> _WHAT IS BEING ASKED_: Of all the lines in the entries, how many carry the word "great"? The reply is that number and no more.

Dataset records
----------------

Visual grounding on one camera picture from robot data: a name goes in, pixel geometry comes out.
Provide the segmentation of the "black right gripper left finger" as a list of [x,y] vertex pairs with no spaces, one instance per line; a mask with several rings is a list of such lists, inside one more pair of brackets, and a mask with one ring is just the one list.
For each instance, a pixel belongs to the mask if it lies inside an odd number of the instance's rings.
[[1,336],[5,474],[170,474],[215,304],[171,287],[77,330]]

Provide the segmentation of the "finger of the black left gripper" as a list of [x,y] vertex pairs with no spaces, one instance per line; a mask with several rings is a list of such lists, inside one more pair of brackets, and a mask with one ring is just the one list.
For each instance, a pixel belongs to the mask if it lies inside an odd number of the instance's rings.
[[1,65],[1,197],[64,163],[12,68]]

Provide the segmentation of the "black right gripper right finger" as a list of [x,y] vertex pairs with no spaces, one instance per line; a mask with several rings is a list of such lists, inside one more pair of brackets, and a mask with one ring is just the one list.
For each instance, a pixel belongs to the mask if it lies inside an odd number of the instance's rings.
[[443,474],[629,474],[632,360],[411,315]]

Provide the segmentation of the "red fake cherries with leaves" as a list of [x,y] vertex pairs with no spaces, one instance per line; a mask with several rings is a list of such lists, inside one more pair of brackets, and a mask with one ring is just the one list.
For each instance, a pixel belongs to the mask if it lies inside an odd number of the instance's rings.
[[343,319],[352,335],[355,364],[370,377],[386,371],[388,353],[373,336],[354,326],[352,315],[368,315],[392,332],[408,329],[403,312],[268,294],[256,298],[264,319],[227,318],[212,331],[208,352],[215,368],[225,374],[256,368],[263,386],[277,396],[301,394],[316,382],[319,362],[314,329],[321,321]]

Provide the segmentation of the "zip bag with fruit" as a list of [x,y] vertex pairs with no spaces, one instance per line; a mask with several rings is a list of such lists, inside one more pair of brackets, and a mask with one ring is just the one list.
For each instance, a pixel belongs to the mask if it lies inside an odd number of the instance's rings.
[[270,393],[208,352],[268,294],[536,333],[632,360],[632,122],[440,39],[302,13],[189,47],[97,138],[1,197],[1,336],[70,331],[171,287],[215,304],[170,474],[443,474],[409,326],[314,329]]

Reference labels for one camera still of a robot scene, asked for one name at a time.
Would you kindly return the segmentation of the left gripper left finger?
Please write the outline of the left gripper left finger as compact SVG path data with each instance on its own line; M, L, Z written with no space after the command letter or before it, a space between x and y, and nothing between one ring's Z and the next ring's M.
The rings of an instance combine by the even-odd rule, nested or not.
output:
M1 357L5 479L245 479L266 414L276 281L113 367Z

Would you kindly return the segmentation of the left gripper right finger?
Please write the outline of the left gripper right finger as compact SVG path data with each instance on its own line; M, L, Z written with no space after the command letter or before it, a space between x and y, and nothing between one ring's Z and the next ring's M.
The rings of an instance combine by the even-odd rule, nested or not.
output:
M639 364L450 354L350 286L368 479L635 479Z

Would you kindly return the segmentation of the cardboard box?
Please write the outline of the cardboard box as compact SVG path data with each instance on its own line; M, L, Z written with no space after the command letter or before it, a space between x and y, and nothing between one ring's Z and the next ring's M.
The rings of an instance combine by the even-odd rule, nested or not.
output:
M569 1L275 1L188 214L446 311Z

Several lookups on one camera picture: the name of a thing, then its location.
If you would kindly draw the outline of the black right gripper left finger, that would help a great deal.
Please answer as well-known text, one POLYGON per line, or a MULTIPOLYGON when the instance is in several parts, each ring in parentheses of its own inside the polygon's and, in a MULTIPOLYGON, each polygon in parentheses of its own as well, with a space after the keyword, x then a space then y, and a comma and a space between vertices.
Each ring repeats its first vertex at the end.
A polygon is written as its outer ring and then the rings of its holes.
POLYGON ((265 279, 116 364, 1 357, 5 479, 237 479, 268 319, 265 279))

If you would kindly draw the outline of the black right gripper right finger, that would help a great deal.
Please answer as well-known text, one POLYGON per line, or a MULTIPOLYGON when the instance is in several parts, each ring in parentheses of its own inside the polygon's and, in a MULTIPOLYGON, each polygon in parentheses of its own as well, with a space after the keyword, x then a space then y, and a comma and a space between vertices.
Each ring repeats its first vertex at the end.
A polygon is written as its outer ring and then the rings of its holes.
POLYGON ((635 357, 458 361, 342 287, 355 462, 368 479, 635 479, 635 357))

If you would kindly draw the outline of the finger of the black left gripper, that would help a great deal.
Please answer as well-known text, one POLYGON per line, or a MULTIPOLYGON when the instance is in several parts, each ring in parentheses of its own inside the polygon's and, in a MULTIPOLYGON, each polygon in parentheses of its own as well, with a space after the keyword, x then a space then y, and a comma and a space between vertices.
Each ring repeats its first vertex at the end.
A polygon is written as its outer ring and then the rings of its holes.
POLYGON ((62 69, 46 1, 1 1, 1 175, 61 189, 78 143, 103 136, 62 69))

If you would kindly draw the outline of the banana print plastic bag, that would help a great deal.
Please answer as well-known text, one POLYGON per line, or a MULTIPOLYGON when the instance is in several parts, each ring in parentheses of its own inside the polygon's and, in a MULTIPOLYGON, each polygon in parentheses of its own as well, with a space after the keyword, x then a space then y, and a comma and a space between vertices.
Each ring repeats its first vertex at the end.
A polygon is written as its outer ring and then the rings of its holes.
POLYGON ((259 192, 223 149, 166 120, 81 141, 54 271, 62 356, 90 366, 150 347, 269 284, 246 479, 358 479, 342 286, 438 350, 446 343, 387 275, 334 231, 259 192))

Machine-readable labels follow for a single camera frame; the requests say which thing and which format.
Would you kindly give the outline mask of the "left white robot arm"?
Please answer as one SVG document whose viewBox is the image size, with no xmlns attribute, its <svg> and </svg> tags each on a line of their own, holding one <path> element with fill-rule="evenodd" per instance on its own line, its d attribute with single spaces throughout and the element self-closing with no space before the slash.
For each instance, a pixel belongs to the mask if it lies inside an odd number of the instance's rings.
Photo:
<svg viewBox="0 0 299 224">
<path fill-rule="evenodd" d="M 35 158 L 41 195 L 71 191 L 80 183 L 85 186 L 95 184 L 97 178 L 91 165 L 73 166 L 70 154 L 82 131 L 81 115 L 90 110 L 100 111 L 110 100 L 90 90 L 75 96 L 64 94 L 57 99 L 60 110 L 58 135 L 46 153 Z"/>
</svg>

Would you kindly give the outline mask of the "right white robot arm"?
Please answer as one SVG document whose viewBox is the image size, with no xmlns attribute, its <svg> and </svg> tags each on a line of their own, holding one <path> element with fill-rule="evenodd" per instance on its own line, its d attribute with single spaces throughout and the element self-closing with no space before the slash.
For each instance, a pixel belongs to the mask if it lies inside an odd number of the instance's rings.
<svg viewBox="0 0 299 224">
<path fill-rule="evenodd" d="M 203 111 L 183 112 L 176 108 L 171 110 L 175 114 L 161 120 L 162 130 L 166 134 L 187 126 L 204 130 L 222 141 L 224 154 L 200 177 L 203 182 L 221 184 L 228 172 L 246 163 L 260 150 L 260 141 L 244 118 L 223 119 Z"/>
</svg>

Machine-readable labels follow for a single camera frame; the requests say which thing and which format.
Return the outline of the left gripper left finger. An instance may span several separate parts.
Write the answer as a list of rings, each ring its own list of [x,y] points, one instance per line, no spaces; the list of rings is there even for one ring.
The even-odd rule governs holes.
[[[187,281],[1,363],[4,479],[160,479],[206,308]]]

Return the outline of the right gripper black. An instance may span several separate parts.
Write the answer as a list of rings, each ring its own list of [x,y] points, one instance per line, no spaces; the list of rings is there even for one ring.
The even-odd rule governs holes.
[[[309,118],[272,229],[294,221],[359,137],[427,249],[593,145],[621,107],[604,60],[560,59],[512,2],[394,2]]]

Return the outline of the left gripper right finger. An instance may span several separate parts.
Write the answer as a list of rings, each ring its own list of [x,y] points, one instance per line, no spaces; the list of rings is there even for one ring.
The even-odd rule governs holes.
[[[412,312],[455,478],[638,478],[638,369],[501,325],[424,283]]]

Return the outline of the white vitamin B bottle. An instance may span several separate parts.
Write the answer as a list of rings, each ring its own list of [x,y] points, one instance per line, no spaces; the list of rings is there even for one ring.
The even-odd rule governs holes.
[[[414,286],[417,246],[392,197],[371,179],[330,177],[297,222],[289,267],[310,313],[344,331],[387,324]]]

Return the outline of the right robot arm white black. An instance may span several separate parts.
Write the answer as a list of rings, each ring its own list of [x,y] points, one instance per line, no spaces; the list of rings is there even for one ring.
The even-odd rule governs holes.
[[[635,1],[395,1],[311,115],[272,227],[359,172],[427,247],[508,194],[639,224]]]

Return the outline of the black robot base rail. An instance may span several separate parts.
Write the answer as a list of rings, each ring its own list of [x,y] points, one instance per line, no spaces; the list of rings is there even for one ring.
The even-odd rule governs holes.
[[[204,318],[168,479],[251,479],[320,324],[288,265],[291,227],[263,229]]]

----------------

> _ANSWER TO THIS TASK_: 4